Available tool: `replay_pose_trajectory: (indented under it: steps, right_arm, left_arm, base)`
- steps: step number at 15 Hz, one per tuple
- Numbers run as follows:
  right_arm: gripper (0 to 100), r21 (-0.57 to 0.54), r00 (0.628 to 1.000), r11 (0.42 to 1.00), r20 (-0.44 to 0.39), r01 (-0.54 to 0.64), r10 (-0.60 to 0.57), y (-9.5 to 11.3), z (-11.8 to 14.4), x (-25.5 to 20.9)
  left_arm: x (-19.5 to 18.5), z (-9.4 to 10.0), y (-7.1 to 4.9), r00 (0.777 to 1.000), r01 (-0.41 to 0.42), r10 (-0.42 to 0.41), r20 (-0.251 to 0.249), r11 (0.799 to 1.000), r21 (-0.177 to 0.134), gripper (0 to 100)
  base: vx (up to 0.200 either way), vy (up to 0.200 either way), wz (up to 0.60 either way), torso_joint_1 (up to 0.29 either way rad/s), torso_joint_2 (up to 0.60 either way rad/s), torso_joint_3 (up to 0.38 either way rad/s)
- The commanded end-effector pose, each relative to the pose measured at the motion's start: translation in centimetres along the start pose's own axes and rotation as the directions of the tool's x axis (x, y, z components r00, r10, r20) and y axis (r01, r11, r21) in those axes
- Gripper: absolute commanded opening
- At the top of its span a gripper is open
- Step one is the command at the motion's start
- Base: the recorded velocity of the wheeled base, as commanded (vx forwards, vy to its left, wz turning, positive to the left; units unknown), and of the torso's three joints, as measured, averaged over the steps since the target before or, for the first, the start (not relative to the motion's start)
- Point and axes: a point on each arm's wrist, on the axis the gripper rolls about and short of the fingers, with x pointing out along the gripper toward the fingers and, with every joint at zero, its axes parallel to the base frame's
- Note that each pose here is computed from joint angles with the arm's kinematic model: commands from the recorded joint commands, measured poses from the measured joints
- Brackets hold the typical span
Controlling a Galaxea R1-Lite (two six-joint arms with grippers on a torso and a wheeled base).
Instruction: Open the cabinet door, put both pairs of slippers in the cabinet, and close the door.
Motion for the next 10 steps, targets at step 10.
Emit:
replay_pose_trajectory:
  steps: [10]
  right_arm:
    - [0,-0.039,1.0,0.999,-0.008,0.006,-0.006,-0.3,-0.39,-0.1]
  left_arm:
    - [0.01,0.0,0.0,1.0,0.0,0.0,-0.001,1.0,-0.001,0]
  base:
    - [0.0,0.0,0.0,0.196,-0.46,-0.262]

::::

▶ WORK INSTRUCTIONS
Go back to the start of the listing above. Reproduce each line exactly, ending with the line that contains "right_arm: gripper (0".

▶ WRITTEN REPLY
Available tool: `replay_pose_trajectory: (indented under it: steps, right_arm, left_arm, base)`
- steps: step number at 15 Hz, one per tuple
- Numbers run as follows:
  right_arm: gripper (0 to 100), r21 (-0.57 to 0.54), r00 (0.628 to 1.000), r11 (0.42 to 1.00), r20 (-0.44 to 0.39), r01 (-0.54 to 0.64), r10 (-0.60 to 0.57), y (-9.5 to 11.3), z (-11.8 to 14.4), x (-25.5 to 20.9)

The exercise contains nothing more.